Cette déclaration a soulevé les dénégations des différents partis politiques. Jean Charest a affirmé, sans rire, de Rio, que le PLQ agissait en toute légalité. Que des organisateurs et collecteurs de fonds du PLQ aient été arrêtés par l’UPAC et accusés devant les tribunaux n’empêche pas le premier ministre de s’enfoncer dans les dénégations. Pauline Marois a aussi défendu l’intégrité de son parti. Bref, les principaux partis politiques à l’Assemblée nationale seraient blancs comme neige. Devant des révélations pour le moins embarrassantes, les partis et leurs avocats ont commencé à tirer sur le messager.
C’est ainsi que les contre-interrogatoires ont pris des allures surprenantes. Au lieu, de demander à M. Duchesneau d’expliquer ses révélations, on a eu droit à des questions pointilleuses qui visaient à remettre en question la crédibilité du témoin. Le procureur du gouvernement avait une seule fonction : démontrer la bonne foi du ministère des Transports et la qualité de sa collaboration avec l’enquête. Le procureur du gouvernement était plus intéressé à connaître les fournitures de bureau de l’enquêteur qu’à faire préciser le passage de hauts fonctionnaires du ministère vers les firmes privées de génie-conseil. Les avocats du gouvernement n’avaient aucune question à poser à ce sujet. La réalité de la collusion semblait beaucoup moins intéresser les avocats que leur volonté de discréditer le témoin. M. Duchesneau répondit par cette formule suave : « Je vous indique la collusion, vous regardez mon doigt. » L’interrogatoire aura au moins permis de démontrer que le gouvernement Charest avait dressé des obstacles au travail de l’enquêteur qu’il avait lui-même nommé.
Mais on n’était pas au bout de nos surprises. Le 21 juin, l’avocate du Parti québécois, Me Estelle Tremblay se livrait au même petit jeu et, à son tour, se montrait plus intéressée à discréditer le témoin qu’à vouloir lui permettre d’étayer et d’illustrer son témoignage.
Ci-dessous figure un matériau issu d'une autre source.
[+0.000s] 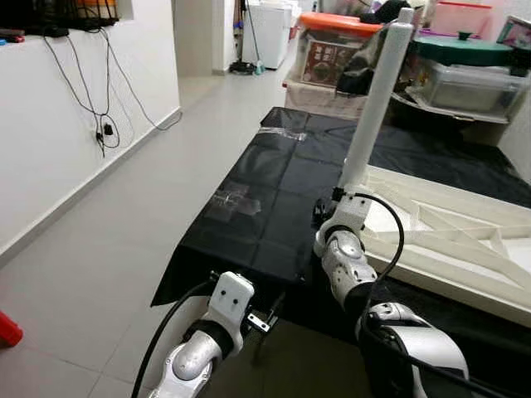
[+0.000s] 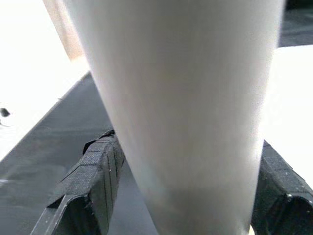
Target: Building children table
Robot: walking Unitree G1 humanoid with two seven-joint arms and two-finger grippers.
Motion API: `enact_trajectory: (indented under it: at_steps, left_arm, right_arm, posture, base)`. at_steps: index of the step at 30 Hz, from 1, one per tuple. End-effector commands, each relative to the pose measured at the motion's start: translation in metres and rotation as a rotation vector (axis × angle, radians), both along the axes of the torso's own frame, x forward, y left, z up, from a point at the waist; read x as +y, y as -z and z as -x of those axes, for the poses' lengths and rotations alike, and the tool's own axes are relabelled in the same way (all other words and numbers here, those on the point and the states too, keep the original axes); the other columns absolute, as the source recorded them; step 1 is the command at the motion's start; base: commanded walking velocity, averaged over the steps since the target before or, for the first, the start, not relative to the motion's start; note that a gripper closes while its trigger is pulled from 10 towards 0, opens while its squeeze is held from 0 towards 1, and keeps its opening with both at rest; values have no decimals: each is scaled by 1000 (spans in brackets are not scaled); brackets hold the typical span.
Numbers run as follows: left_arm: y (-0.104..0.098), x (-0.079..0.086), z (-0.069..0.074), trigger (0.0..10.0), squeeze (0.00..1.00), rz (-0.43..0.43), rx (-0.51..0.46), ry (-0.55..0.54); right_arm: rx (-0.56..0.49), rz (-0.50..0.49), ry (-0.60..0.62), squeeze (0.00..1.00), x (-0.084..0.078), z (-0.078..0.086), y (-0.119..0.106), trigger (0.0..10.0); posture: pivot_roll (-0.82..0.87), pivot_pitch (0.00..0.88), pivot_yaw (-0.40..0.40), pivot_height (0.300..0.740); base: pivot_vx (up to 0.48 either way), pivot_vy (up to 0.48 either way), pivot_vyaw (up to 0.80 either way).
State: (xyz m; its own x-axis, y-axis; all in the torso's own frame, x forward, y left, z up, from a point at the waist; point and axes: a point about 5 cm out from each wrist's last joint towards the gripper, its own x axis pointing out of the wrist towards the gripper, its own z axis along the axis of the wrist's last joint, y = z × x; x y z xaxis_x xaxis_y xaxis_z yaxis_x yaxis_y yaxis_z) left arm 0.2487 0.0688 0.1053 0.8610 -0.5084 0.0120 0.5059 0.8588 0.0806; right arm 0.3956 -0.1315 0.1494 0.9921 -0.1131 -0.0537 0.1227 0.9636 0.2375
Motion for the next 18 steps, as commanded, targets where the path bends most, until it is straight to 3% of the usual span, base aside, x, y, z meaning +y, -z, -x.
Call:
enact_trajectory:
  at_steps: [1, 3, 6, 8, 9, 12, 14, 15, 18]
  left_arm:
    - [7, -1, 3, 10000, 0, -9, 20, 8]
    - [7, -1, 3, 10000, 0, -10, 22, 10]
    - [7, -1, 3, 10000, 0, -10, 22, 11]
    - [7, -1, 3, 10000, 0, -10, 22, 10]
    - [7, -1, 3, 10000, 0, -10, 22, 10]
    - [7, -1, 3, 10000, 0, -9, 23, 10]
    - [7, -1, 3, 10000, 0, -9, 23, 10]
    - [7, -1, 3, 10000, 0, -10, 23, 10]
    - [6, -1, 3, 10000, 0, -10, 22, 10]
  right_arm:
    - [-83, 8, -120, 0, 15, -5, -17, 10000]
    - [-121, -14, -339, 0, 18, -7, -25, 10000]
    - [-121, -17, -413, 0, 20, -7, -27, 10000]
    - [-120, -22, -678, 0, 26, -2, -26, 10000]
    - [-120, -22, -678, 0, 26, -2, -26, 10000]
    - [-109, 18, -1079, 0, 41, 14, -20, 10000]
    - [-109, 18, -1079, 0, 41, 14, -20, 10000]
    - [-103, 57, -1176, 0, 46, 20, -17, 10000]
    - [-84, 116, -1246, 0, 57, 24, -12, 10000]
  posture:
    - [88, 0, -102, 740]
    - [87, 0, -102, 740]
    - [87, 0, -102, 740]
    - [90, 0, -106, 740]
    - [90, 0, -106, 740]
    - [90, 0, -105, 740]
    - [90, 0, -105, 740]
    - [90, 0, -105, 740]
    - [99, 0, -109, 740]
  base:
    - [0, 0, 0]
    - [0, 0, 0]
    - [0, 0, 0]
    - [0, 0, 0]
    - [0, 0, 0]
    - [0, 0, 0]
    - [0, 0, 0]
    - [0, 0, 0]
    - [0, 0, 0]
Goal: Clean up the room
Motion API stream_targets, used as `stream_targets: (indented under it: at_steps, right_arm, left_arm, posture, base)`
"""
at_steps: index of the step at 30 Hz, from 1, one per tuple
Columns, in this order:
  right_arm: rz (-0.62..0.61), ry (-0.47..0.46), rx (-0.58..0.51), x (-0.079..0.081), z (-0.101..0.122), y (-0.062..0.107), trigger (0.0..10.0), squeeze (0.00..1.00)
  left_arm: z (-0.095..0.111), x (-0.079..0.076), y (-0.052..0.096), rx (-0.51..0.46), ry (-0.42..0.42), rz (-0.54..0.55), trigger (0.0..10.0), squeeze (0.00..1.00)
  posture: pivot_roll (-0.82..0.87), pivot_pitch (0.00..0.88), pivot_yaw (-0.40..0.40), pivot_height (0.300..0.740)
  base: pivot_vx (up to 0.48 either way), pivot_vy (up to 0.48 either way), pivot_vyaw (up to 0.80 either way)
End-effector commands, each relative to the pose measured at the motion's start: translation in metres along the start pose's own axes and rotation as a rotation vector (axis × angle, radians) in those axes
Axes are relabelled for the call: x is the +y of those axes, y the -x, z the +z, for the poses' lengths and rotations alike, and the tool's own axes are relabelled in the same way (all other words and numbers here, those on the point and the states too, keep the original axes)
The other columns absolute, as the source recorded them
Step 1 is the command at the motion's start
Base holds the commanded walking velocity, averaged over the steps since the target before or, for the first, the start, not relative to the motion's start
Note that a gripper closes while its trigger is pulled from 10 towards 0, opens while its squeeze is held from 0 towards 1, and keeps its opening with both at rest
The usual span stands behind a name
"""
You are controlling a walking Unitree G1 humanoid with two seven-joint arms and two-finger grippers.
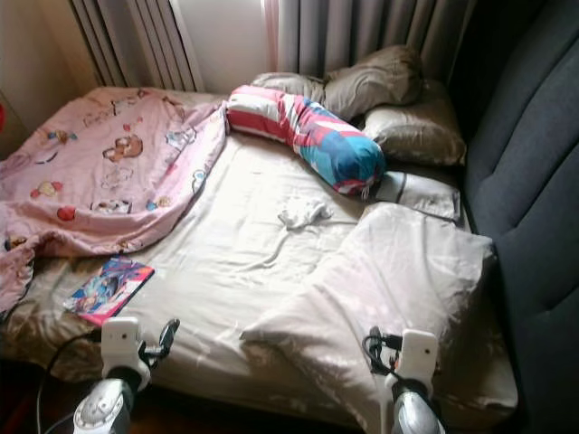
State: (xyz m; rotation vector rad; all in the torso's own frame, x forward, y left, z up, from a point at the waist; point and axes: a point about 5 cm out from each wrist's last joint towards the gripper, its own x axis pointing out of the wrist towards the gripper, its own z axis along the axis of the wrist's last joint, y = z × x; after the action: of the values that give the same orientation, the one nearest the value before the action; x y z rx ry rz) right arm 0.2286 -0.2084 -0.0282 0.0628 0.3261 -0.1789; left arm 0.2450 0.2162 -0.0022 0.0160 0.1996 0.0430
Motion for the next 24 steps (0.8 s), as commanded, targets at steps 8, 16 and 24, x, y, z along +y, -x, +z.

Elle lui reprocha d’avoir continué à enquêter sur le financement des partis politiques après son licenciement par le gouvernement Charest. Avoir fait un tel rapport aurait discrédité son auteur qui n’avait pas de mandat pour le faire, comme si un simple citoyen, pour l’avocate, n’avait rien à dire à la Commission à moins d’être engagé et salarié pour ce faire. Elle a même affirmé qu’il avait déshonoré ses fonctions de dirigeant de l’Unité anticollusion. Rien de moins. Ce n’était pas un message très rassurant pour toute citoyenne ou tout citoyen qui serait tenté de témoigner. Plus, l’acharnement de l’avocate du PQ contre le témoin Duchesneau a non seulement surpris, il a semé des doutes sur les intentions d’un tel interrogatoire. Quel était donc l’intérêt du Parti québécois dans cette affaire ? Pourquoi réclamait-elle l’accès au rapport Duchesneau sur le financement des partis politiques dont elle dénonçait la production par ailleurs ? Le PQ avait-il quelque chose à cacher ? Pauline Marois a dû intervenir et avouer que son avocate avait peut-être poussé le bouchon trop loin. Quel mandat avait-elle donc reçu de son parti ?
Mais nous n’étions pas au bout de nos surprises. Les éditorialistes, eux-mêmes, les Pratte et cie sont aussi entrés dans le jeu. Leur indignation se concentrant, pour eux également, non pas sur le financement illégal des partis politiques, mais sur les imprécisions du témoignage de Jacques Duchesneau. Du témoignage, l’éditorialiste de service du gouvernement libéral, Pratte affirmait péremptoirement que ce que soutient Jacques Duchesneau ne pouvait être considéré comme parole d’évangile.
Malgré tout, le témoignage de Jacques Duchesneau a permis d’entrevoir que la culture de la corruption et de la collusion gangrène les partis municipaux et provinciaux et que les révélations que la Commission Charbonneau sera sans doute amenée à faire vont être dévastatrices pour certains partis politiques et particulièrement pour le Parti libéral du Québec.
Pas étonnant que Jean Charest ait repoussé tant qu’il a pu, malgré une volonté populaire clairement affirmée, la tenue d’une enquête publique sur l’industrie de la construction. Et, il faut être particulièrement cynique et retors, pour placer, comme il le fera sans doute, la tenue des prochaines élections avant que les travaux de la Commission Charbonneau aient livré son lot de révélations. Le gouvernement Charest se révèle, par ses sombres manœuvres, le défenseur acharné du désordre établi.